About this exercise -
Once the line with "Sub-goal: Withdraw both" is found in the data, output it and each following line exactly, up to and including the line with "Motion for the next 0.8", and nothing before or after.

[Start of section]

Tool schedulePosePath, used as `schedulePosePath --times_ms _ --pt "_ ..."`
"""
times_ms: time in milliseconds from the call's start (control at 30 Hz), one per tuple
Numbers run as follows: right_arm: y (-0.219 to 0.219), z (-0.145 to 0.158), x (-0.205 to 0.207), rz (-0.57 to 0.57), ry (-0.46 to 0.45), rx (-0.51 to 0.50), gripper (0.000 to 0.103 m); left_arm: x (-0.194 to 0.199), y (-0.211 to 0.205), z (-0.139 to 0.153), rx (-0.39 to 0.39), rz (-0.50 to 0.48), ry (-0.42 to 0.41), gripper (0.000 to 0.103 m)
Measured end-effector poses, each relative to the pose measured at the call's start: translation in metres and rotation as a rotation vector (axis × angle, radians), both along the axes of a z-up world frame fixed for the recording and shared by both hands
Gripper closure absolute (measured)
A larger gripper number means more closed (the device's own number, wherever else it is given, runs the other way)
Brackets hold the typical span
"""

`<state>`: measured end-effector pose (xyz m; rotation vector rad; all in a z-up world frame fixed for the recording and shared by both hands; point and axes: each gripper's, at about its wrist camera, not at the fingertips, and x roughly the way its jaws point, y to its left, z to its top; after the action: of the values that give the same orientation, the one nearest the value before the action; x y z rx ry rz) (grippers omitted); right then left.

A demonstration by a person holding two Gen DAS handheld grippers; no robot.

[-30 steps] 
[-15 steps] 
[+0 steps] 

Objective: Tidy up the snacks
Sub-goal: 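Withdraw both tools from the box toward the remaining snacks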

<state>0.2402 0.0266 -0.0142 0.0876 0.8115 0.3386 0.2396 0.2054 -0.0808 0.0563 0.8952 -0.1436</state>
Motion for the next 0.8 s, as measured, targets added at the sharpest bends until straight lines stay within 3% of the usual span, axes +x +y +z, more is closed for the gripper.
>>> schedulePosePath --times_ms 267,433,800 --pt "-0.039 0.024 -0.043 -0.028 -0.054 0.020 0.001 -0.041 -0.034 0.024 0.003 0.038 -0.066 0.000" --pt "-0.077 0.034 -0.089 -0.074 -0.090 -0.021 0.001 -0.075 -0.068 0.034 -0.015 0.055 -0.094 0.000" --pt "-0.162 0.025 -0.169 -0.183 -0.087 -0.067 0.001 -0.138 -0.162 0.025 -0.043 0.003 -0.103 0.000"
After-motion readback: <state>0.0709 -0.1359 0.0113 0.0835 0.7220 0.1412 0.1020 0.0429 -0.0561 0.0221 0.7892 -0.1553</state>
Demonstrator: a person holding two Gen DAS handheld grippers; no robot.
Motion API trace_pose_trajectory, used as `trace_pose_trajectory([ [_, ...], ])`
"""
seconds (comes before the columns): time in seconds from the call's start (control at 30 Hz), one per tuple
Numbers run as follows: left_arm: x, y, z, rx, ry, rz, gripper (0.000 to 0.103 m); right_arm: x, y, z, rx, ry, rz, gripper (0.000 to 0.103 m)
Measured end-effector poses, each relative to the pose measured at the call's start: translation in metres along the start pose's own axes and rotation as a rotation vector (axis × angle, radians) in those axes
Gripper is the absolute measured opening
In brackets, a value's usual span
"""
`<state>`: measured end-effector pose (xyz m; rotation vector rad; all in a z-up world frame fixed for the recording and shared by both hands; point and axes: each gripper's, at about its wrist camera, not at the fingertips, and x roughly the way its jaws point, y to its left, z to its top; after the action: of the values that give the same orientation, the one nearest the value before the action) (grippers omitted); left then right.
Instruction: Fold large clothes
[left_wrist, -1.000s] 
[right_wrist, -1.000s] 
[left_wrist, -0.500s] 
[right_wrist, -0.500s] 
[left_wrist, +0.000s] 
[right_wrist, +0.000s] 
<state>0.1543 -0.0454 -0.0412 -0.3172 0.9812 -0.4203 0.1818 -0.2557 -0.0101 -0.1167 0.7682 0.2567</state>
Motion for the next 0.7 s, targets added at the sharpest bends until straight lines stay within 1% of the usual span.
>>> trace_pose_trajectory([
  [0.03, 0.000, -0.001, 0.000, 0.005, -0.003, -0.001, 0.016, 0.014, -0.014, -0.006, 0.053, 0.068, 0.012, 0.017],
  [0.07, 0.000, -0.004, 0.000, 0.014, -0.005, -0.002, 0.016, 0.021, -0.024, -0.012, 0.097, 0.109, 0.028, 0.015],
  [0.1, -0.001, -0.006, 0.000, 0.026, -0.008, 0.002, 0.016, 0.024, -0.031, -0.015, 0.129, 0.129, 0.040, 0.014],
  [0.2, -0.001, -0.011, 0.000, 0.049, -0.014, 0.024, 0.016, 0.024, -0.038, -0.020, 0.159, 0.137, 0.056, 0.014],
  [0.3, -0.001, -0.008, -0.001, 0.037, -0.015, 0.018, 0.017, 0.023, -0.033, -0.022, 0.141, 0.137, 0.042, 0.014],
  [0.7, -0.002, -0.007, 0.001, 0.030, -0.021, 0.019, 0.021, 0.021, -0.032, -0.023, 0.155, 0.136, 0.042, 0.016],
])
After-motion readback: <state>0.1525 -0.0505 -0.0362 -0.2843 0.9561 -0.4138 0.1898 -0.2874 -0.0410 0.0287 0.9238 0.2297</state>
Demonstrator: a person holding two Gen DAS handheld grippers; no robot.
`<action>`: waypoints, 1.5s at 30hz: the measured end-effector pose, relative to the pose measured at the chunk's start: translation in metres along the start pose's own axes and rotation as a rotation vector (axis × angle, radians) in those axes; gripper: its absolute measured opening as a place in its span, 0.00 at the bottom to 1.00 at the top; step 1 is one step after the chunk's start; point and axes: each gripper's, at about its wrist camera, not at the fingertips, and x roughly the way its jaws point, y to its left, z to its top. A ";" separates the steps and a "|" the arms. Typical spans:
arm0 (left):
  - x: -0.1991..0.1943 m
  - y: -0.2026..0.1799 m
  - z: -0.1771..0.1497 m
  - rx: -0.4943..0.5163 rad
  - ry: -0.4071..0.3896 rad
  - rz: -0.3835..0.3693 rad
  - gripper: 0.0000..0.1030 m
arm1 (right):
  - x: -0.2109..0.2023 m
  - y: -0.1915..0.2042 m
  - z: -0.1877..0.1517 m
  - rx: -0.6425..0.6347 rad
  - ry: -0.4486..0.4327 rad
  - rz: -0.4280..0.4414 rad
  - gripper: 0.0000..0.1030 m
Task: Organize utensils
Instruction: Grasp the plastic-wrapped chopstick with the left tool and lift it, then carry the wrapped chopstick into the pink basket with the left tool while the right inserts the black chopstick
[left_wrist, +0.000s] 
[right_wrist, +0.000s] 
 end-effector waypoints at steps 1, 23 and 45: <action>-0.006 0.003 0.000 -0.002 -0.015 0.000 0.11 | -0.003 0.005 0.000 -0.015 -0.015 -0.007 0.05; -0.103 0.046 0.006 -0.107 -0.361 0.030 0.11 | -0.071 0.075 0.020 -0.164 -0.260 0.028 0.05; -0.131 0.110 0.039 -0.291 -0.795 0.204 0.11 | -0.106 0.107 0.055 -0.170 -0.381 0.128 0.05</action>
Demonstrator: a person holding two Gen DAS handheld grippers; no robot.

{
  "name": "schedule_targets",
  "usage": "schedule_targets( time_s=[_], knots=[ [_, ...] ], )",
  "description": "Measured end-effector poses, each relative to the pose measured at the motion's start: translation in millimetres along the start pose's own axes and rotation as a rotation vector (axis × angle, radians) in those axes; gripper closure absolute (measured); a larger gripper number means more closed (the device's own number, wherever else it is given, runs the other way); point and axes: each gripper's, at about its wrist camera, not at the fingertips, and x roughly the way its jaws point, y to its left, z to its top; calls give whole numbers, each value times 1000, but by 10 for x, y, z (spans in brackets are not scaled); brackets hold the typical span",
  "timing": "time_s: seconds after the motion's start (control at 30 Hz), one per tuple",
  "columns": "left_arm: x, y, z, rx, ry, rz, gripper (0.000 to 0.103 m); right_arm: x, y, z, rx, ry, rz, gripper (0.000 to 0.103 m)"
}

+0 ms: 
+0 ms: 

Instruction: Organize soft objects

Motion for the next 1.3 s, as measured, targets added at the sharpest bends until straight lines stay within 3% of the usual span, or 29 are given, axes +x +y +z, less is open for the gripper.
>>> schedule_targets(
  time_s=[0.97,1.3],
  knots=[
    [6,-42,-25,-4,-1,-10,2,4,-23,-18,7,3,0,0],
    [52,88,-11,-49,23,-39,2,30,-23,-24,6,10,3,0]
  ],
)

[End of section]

The completed task -
Sub-goal: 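Withdraw both tools from the box toward the remaining snacks
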
<state>0.2402 0.0266 -0.0142 0.0876 0.8115 0.3386 0.2396 0.2054 -0.0808 0.0563 0.8952 -0.1436</state>
Motion for the next 0.8 s, as measured, targets added at the sharpest bends until straight lines stay within 3% of the usual span, axes +x +y +z, more is closed for the gripper.

The exercise has nothing more to it.